The company’s first model studied the effects of cigarette smoke, an established environmental pollutant, among a culture of keratinocytes. After 10 minutes of contact in a closed volume, 50% of the cells died. When cultured in the presence of Exsy-Arl, 75% of the cells could survive the same measure of exposure. In another model, similar conditions were applied to a skin explant, and specific enzymatic activities were monitored. “In this experiment,” said Paillet, “cigarette smoke was replaced by a gaseous blend of toxic aldehydes (formaldehyde, acetaldehyde and acroleine—major constituents of polluted air). Here again, it was evident that the cutaneous enzymatic activity was drastically lowered, whereas 2% of Exsy-Arl applied on the skin explant could almost completely protect the proteic enzymes.”

Paillet noted, however, that while the chemical mechanism of action had not been investigated precisely, it did provide evidence that peptides show spectacular reducing effects, particularly on peroxides. “We can suggest that some oxido-reduction reactions may be involved in the antipollution mechanisms of our dipeptides,” said Paillet. “In addition, Exsy-Arl is able to specifically scavenge heavy metals, also present in pollution. Finally, a major interest of these dipeptides, according to our predictive investigations using software and other biochemical appliances, is their resistance to enzymatic deactivation. As opposed to most peptides, Alistin and Exsy-Arl are not only active in vitro, but their activity is maintained when they are applied on the skin.”

Paillet observed that one major damaging effect due to pollutants included the genotoxic effect, in relation to carcinogenesis, due to impairment of DNA and mutation.

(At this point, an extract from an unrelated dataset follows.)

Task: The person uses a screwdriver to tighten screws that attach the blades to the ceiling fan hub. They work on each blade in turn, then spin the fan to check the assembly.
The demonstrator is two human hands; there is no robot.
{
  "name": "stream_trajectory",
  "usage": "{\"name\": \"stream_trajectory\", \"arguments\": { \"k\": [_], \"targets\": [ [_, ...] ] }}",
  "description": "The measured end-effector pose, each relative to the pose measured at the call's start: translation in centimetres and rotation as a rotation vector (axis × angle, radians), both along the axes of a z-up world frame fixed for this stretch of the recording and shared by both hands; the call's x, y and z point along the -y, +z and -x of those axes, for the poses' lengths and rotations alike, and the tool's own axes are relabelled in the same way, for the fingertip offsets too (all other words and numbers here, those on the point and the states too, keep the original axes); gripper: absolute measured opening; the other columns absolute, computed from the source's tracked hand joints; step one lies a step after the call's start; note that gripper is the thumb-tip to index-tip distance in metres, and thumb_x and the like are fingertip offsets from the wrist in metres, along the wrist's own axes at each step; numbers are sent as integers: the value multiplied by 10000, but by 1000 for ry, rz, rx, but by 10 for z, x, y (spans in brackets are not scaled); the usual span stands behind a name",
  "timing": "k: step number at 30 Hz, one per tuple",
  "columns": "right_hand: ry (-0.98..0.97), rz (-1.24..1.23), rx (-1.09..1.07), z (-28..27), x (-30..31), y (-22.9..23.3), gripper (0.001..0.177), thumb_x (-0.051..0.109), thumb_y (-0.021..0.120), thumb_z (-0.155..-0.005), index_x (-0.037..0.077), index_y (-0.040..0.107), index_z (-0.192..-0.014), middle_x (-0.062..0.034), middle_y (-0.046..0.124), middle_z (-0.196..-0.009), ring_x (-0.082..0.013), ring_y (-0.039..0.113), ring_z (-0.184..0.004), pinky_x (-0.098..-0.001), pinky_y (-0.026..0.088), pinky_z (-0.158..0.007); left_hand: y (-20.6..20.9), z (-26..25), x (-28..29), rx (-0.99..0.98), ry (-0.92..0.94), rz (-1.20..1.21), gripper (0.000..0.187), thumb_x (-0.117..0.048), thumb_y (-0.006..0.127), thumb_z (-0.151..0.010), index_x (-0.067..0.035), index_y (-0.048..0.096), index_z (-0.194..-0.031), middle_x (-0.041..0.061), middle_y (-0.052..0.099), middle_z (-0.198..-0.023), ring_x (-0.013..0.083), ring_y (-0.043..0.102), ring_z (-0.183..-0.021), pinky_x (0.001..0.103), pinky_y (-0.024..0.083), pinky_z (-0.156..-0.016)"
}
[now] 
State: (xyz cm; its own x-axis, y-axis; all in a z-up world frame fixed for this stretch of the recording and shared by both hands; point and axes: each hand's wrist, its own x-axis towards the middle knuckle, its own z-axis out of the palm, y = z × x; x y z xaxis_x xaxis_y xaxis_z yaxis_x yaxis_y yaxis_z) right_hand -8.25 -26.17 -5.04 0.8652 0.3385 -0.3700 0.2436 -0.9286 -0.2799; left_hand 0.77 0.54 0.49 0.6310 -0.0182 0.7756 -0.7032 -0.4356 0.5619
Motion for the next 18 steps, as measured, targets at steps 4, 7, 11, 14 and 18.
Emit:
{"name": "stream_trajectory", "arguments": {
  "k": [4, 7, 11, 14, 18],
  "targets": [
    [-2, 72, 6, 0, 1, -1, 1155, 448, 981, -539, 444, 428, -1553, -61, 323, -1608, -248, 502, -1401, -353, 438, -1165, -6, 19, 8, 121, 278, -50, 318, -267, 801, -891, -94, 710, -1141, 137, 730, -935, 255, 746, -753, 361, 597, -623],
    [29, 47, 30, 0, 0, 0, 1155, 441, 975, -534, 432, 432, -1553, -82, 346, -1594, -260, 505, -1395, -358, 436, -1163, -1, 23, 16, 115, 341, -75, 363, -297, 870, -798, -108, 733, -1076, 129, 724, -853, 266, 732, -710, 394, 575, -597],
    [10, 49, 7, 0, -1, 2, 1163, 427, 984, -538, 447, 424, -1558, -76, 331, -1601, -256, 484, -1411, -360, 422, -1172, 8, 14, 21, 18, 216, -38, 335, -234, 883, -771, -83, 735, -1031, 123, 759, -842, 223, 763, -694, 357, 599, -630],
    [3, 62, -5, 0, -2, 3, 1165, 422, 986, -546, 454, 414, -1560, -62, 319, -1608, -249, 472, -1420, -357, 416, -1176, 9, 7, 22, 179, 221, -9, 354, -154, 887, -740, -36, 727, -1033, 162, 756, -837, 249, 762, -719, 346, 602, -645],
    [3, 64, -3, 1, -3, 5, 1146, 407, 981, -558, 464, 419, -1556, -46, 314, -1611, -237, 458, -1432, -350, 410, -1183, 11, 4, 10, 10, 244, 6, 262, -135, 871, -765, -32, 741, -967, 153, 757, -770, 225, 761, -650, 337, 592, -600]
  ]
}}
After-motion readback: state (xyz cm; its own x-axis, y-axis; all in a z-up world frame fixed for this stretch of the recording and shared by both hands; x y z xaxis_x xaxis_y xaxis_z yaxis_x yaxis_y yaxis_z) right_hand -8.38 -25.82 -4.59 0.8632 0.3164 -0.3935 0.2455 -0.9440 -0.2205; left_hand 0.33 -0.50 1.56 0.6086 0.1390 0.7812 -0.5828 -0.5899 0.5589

“For the time being, a reliable estimation of the risk associated with pollution exposure remains difficult to achieve, as (little) available data comes from laboratory experiments,” said Paillet. “Chemoprevention, however, appears to be an important issue for cosmetics.”
According to Sylvia Deltort, marketing director, Greentech, the company’s TEALINE product contains a DNA protector agent obtained from red, white and green teas, and is suitable for use in antipollution formulas. The agents are said to offer protection at the cellular and molecular levels, as well as protection for the tissues. Green tea is composed of young leaves that are not fermented, characterized by high polyphenol content. White tea, also named Yinzhen tea, grows at high altitude, and is harvested when the antioxidant potential is at its highest. The drying process of white tea allows the preservation of the polyphenol content responsible for its properties. Red tea, or Rooibos, from South Africa is a natural antioxidant.